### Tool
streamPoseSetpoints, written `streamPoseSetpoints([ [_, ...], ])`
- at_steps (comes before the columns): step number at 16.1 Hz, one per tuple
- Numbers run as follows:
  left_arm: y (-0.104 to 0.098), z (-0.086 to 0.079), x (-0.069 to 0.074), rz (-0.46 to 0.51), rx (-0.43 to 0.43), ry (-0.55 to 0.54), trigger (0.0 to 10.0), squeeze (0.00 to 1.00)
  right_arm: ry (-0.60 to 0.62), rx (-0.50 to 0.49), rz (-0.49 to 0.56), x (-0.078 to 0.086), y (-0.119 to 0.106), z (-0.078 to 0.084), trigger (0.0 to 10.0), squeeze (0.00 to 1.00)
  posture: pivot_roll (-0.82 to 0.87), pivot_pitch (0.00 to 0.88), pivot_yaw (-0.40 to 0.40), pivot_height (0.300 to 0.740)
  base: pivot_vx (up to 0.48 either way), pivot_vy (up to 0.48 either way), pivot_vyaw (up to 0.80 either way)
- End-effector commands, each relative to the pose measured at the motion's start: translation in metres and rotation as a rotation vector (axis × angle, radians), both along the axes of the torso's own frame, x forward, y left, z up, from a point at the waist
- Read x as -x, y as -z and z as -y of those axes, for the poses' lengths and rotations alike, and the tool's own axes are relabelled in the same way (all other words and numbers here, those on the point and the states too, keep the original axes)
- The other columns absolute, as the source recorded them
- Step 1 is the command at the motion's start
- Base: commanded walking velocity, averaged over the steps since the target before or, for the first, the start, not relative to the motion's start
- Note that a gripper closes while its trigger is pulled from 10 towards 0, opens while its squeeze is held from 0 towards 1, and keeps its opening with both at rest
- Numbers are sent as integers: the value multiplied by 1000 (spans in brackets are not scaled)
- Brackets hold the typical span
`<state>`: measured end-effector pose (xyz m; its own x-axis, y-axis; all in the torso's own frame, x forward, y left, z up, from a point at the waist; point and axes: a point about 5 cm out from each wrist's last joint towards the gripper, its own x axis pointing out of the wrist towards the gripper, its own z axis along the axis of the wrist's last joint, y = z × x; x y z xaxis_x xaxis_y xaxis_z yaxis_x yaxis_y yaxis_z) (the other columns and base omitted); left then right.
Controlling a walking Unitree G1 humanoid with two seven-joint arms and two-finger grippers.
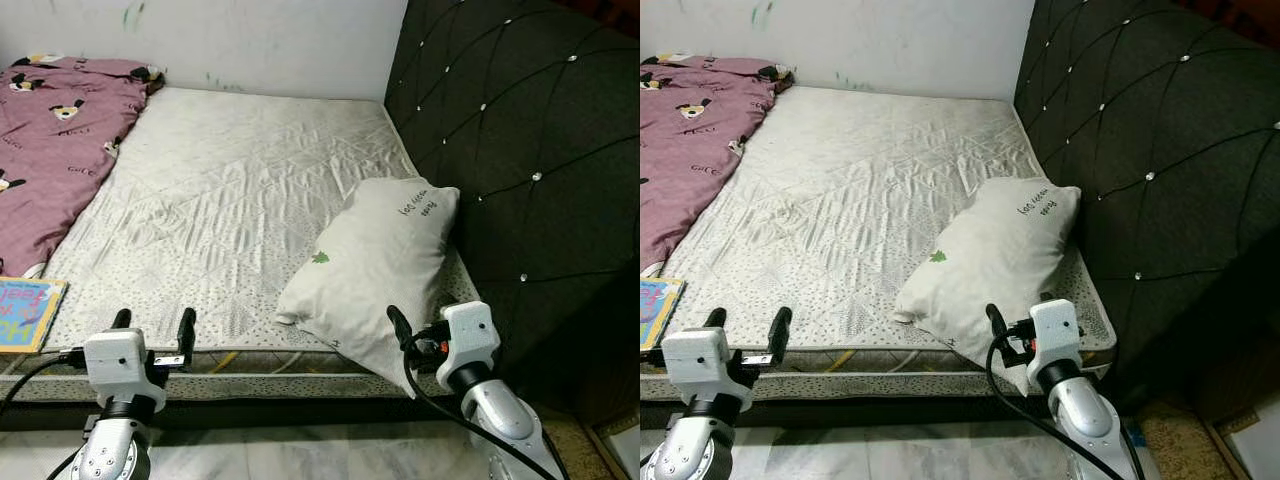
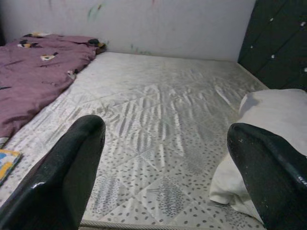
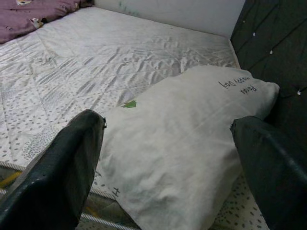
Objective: Clean up the room
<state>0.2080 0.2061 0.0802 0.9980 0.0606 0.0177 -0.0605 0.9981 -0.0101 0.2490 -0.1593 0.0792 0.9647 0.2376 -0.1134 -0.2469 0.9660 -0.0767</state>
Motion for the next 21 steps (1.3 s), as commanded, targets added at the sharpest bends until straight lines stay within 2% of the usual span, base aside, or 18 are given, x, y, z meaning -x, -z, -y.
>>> streamPoseSetpoints([
  [1,-3,2,0,8,-3,18,10000,0,-11,15,8,-1,-3,0,10000,0,21,30,-75,740,259,0,0],
  [21,-1,7,-3,1,-3,53,10000,0,-37,18,14,-8,-5,-5,10000,0,20,27,-82,740,311,0,0],
])
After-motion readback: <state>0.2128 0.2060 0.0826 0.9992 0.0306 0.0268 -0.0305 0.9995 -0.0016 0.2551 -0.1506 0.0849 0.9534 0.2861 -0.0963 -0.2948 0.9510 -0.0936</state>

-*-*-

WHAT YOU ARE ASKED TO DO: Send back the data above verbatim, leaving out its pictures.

SOLUTION:
### Tool
streamPoseSetpoints, written `streamPoseSetpoints([ [_, ...], ])`
- at_steps (comes before the columns): step number at 16.1 Hz, one per tuple
- Numbers run as follows:
  left_arm: y (-0.104 to 0.098), z (-0.086 to 0.079), x (-0.069 to 0.074), rz (-0.46 to 0.51), rx (-0.43 to 0.43), ry (-0.55 to 0.54), trigger (0.0 to 10.0), squeeze (0.00 to 1.00)
  right_arm: ry (-0.60 to 0.62), rx (-0.50 to 0.49), rz (-0.49 to 0.56), x (-0.078 to 0.086), y (-0.119 to 0.106), z (-0.078 to 0.084), trigger (0.0 to 10.0), squeeze (0.00 to 1.00)
  posture: pivot_roll (-0.82 to 0.87), pivot_pitch (0.00 to 0.88), pivot_yaw (-0.40 to 0.40), pivot_height (0.300 to 0.740)
  base: pivot_vx (up to 0.48 either way), pivot_vy (up to 0.48 either way), pivot_vyaw (up to 0.80 either way)
- End-effector commands, each relative to the pose measured at the motion's start: translation in metres and rotation as a rotation vector (axis × angle, radians), both along the axes of the torso's own frame, x forward, y left, z up, from a point at the waist
- Read x as -x, y as -z and z as -y of those axes, for the poses' lengths and rotations alike, and the tool's own axes are relabelled in the same way (all other words and numbers here, those on the point and the states too, keep the original axes)
- The other columns absolute, as the source recorded them
- Step 1 is the command at the motion's start
- Base: commanded walking velocity, averaged over the steps since the target before or, for the first, the start, not relative to the motion's start
- Note that a gripper closes while its trigger is pulled from 10 towards 0, opens while its squeeze is held from 0 towards 1, and keeps its opening with both at rest
- Numbers are sent as integers: the value multiplied by 1000 (spans in brackets are not scaled)
- Brackets hold the typical span
`<state>`: measured end-effector pose (xyz m; its own x-axis, y-axis; all in the torso's own frame, x forward, y left, z up, from a point at the waist; point and axes: a point about 5 cm out from each wrist's last joint towards the gripper, its own x axis pointing out of the wrist towards the gripper, its own z axis along the axis of the wrist's last joint, y = z × x; x y z xaxis_x xaxis_y xaxis_z yaxis_x yaxis_y yaxis_z) (the other columns and base omitted); left then right.
Controlling a walking Unitree G1 humanoid with two seven-joint arms and two-finger grippers.
Objective: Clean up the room
<state>0.2080 0.2061 0.0802 0.9980 0.0606 0.0177 -0.0605 0.9981 -0.0101 0.2490 -0.1593 0.0792 0.9647 0.2376 -0.1134 -0.2469 0.9660 -0.0767</state>
Motion for the next 21 steps (1.3 s), as commanded, targets added at the sharpest bends until straight lines stay within 2% of the usual span, base aside, or 18 are given, x, y, z meaning -x, -z, -y.
>>> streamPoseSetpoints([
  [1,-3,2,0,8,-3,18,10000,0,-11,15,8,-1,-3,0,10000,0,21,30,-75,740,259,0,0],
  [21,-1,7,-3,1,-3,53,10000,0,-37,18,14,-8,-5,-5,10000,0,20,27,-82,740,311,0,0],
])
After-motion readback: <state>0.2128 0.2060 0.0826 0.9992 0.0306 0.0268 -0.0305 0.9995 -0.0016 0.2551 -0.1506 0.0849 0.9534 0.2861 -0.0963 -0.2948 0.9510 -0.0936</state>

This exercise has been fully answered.